_Action item_
Set the listing down again in full, word for word, with the pictures left out.

Start of Data block

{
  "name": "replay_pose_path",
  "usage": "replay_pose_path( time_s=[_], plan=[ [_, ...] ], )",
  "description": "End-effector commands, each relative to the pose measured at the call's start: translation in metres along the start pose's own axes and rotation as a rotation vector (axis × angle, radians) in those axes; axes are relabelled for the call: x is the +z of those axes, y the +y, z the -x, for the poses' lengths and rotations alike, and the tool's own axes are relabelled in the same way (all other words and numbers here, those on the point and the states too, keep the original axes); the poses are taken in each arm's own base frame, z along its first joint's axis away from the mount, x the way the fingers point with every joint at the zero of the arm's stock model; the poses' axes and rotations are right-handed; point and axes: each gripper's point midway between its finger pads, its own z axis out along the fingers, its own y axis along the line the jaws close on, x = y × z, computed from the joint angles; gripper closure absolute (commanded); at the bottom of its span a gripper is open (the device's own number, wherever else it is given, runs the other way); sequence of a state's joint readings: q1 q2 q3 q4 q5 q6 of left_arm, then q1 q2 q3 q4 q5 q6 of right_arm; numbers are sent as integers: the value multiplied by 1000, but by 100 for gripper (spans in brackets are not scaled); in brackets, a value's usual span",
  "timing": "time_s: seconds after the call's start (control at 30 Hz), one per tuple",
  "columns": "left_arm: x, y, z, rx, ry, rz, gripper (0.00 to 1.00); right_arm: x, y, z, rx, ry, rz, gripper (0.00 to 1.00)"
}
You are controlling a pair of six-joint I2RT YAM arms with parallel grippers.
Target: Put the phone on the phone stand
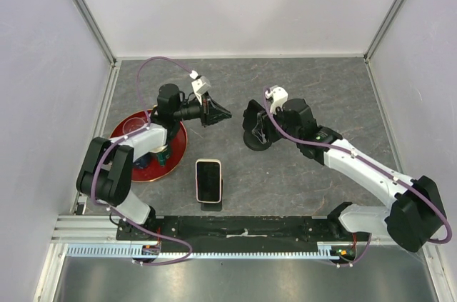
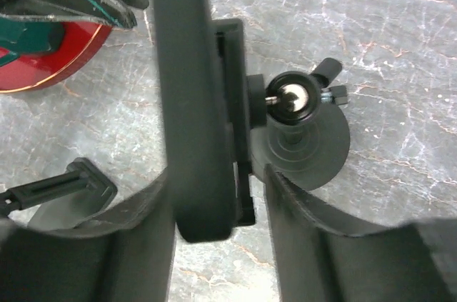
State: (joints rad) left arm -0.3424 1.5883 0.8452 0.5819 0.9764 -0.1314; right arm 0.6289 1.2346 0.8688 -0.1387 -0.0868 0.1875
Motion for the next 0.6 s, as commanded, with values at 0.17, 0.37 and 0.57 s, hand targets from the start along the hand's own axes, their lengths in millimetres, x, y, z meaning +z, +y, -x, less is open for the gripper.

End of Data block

_Task answer_
{
  "name": "replay_pose_path",
  "usage": "replay_pose_path( time_s=[_], plan=[ [_, ...] ], )",
  "description": "End-effector commands, each relative to the pose measured at the call's start: translation in metres along the start pose's own axes and rotation as a rotation vector (axis × angle, radians) in those axes; axes are relabelled for the call: x is the +z of those axes, y the +y, z the -x, for the poses' lengths and rotations alike, and the tool's own axes are relabelled in the same way (all other words and numbers here, those on the point and the states too, keep the original axes); the poses are taken in each arm's own base frame, z along its first joint's axis away from the mount, x the way the fingers point with every joint at the zero of the arm's stock model; the poses' axes and rotations are right-handed; point and axes: each gripper's point midway between its finger pads, its own z axis out along the fingers, its own y axis along the line the jaws close on, x = y × z, computed from the joint angles; gripper closure absolute (commanded); at the bottom of its span a gripper is open (the device's own number, wherever else it is given, runs the other way); sequence of a state's joint readings: q1 q2 q3 q4 q5 q6 of left_arm, then q1 q2 q3 q4 q5 q6 of right_arm; numbers are sent as integers: the value multiplied by 1000, but by 100 for gripper (spans in brackets are not scaled); in brackets, a value's usual span",
  "timing": "time_s: seconds after the call's start (control at 30 Hz), one per tuple",
  "columns": "left_arm: x, y, z, rx, ry, rz, gripper (0.00 to 1.00); right_arm: x, y, z, rx, ry, rz, gripper (0.00 to 1.00)"
}
You are controlling a pair of six-joint I2RT YAM arms with parallel grippers.
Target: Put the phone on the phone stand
State: (joints rad) left arm -0.3424 1.5883 0.8452 0.5819 0.9764 -0.1314; right arm 0.6289 1.2346 0.8688 -0.1387 -0.0868 0.1875
Motion for the next 0.6 s, as commanded, with values at 0.17, 0.37 and 0.57 s, hand targets from the start along the hand's own axes, their lengths in millimetres, x, y, z meaning +z, +y, -x, less is open for the gripper.

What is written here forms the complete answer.